Culture

Texas Representative Says Ransomware Perps Should Be "Shot at Sunrise"

Texas don't take kindly to hackers.

by Joe Carmichael
Wikimedia Commons

At the encryption hearing before a House subcommittee on Tuesday, at which the FBI and Apple both testified, Texas Representative Michael C. Burgess asked what he accurately understood as an off-topic question, and used the opportunity to voice an unbelievably strong opinion. Ransomware perpetrators, Burgess said, should be “shot at sunrise.” How very … Texas, Mr. Burgess.

His question was about ransomware, which he saw as the other end of the encryption debate. More and more, hackers are infiltrating peoples’ and/or companies’ computers or computer systems and encrypting all or some content. The computer user is met with a ransom note demanding, most commonly, a sum of money. If the money — often bitcoin — is offered up to the hacker, then the files are decrypted and access is returned to the user. If not, the data remains inaccessible.

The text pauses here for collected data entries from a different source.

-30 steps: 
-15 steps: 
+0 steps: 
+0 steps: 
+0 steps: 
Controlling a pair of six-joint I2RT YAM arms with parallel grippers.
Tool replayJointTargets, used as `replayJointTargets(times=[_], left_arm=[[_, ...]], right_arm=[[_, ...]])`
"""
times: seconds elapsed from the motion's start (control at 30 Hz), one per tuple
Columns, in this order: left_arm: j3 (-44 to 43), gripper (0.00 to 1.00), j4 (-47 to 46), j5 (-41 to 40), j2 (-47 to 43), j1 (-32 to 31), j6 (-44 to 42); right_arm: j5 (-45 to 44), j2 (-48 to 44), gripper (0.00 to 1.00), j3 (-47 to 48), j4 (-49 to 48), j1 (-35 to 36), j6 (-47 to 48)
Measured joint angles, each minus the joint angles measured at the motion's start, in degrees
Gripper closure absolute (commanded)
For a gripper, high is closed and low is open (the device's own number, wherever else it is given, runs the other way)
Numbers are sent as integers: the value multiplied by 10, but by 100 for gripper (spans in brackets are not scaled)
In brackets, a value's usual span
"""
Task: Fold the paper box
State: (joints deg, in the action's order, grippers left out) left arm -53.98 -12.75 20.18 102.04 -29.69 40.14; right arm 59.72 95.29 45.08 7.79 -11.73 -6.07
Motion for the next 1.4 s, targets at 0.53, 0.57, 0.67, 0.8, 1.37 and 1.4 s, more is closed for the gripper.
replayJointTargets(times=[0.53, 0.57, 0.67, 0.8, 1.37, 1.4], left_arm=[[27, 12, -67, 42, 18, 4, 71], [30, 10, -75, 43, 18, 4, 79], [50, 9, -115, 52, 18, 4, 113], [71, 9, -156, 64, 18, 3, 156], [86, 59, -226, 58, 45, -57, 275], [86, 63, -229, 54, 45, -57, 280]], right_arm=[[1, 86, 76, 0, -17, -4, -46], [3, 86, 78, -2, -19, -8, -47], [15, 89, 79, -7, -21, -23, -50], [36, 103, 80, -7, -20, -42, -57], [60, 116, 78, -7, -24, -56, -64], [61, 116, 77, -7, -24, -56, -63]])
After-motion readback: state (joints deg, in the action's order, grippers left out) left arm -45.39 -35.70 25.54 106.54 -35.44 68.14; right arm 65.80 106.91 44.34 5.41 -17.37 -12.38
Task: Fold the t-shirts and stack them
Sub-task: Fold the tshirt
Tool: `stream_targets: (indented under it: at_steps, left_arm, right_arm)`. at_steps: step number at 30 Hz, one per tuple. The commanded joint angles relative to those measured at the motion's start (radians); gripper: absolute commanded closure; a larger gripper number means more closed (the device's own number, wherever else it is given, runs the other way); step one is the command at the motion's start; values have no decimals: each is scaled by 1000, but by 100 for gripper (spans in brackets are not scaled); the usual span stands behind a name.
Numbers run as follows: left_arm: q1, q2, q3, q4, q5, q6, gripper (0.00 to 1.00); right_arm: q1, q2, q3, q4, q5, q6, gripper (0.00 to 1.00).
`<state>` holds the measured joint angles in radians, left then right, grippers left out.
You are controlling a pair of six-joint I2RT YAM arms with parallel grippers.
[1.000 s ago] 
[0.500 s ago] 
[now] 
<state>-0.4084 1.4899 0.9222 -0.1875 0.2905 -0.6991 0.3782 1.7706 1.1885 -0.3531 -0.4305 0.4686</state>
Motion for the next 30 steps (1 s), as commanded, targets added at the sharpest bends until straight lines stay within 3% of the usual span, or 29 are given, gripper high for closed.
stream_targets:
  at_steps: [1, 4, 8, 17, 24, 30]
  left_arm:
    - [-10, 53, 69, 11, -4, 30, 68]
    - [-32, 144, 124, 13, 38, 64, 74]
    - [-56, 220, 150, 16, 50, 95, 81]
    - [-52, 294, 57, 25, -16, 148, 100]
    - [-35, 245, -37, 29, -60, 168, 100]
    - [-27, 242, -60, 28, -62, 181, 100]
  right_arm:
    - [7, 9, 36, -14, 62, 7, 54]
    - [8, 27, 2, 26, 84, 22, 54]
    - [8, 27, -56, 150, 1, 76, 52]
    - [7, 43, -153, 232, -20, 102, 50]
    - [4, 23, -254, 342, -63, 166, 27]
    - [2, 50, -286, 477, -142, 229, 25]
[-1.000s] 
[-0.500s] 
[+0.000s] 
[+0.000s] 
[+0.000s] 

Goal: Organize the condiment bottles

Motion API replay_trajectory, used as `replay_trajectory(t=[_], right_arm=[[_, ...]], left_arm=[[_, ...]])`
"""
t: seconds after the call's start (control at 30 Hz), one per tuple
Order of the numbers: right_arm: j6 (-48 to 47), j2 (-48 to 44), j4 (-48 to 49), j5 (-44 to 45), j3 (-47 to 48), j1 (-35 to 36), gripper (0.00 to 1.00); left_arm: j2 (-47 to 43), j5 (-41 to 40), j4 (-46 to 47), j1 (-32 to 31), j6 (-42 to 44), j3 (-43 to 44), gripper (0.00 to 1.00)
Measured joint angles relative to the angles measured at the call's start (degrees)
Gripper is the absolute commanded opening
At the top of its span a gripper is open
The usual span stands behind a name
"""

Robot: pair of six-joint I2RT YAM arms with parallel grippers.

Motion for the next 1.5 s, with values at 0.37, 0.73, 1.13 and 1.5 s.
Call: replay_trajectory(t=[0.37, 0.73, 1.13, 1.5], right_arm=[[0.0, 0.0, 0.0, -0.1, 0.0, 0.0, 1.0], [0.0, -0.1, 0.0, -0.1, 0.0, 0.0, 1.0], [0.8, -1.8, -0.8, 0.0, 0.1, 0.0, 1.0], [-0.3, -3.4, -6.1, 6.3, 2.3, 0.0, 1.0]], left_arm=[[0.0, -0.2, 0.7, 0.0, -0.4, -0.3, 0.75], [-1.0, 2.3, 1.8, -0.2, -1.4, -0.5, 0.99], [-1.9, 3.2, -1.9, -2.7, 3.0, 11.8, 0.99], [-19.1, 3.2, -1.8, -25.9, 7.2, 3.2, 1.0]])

But in a committee meeting to discuss companies’ roles in assisting the government, the question — let alone the severity of the unsolicited response — was completely out of line.

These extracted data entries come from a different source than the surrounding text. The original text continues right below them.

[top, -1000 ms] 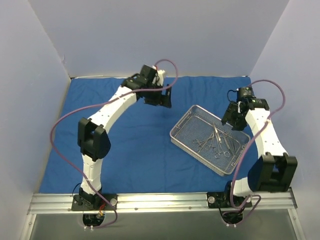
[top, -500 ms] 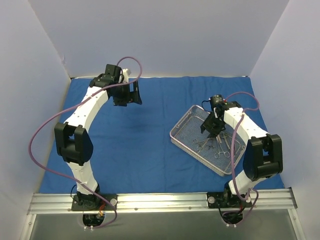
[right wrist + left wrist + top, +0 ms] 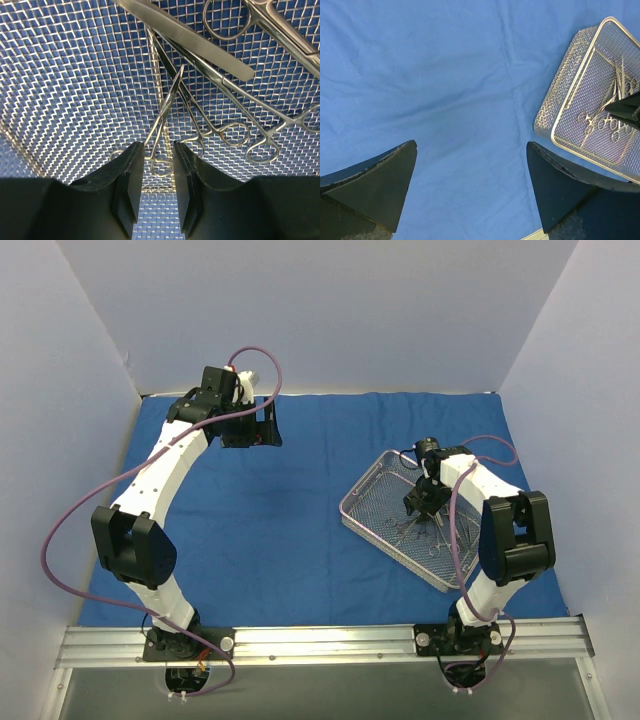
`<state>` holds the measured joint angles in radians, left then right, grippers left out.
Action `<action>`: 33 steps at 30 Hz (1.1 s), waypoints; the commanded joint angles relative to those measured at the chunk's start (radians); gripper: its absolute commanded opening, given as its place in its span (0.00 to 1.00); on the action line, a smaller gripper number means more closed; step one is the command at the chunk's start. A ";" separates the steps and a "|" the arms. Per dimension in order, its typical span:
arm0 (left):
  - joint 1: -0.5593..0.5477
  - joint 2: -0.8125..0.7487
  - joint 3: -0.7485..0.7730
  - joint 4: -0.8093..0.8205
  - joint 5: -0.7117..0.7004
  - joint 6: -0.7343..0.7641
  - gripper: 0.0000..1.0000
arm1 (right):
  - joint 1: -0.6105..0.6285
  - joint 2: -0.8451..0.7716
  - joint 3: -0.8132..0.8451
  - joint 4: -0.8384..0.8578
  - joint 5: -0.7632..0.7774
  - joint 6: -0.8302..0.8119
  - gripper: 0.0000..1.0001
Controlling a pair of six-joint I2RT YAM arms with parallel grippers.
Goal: Open and lay out the surgical kit
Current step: Pick up the medical item from the container.
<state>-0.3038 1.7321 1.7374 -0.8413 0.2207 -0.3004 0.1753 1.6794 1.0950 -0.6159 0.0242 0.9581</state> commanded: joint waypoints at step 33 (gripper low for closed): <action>0.002 -0.008 -0.002 0.056 0.114 0.024 0.95 | -0.026 -0.035 0.057 0.041 -0.013 -0.142 0.00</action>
<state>-0.2943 1.7508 1.7283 -0.8383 0.2886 -0.2844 0.1364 1.7290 1.0710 -0.5285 0.0093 0.8684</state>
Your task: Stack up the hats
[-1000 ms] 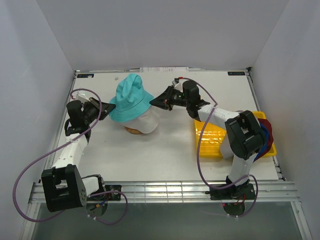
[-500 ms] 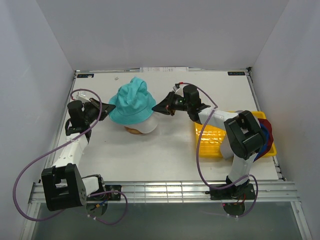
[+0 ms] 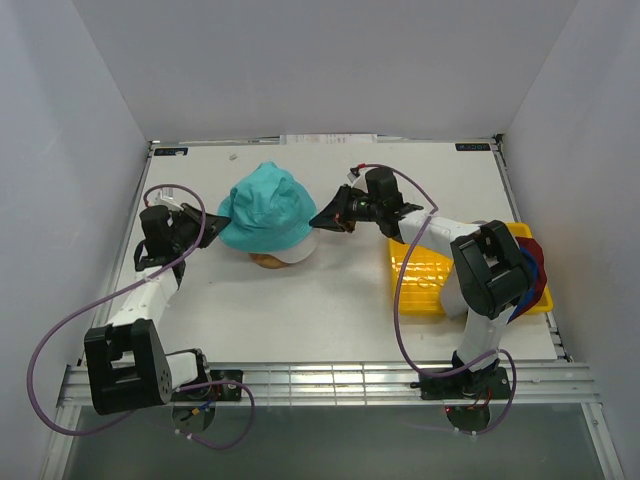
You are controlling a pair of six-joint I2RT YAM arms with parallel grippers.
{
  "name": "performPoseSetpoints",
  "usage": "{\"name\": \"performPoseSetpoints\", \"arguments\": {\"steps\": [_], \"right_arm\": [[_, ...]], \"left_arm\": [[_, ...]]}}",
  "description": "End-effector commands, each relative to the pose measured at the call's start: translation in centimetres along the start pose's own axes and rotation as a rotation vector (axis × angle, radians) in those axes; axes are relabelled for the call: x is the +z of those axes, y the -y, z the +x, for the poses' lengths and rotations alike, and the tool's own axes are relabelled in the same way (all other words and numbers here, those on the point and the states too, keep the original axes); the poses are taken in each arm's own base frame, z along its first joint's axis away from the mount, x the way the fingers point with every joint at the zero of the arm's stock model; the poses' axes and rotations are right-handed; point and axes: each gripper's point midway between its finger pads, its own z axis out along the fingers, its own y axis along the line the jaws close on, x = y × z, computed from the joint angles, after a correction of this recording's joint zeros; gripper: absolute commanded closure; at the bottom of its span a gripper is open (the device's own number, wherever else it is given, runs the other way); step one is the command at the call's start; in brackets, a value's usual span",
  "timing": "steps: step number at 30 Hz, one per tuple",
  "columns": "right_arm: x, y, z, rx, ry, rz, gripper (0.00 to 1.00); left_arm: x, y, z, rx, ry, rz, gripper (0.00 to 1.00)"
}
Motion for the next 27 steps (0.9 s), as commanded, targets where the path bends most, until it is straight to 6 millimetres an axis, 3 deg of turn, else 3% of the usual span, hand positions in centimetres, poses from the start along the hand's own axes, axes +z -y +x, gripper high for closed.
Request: {"name": "performPoseSetpoints", "arguments": {"steps": [1,17,21,23,25,27], "right_arm": [[-0.3,-0.3,-1.2,-0.069,0.024,0.021,0.92],[0.6,3.9,-0.8,-0.071,-0.007,0.149,0.92],[0.8,4.5,-0.7,-0.073,-0.016,0.168,0.92],[0.8,4.4,-0.8,-0.077,-0.018,0.17,0.92],[0.9,3.7,-1.3,-0.091,-0.017,0.16,0.92],[1.0,2.9,-1.7,-0.1,-0.018,0.149,0.92]], "left_arm": [[0.2,-2.0,-0.3,0.004,0.03,-0.075,0.9],[1.0,-5.1,0.6,-0.005,0.01,-0.17,0.88],[1.0,-5.1,0.7,0.003,0.004,-0.169,0.76],[0.7,-4.5,0.3,0.014,0.019,-0.156,0.63],[0.5,-3.9,-0.3,0.025,0.033,-0.151,0.52],[0.3,-3.5,-0.6,0.034,0.034,-0.154,0.48]]}}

Representative Burgess described a scenario, for effect, in which a doctor must treat a patient in need and finds his or her files maliciously encrypted. It was after the witnesses responded to his irrelevant question – admitting that indeed ransomware is a problem and that the FBI is investigating it, etc. – Burgess announced his own personal prescription for those criminals: they should be killed — shot — at sunup.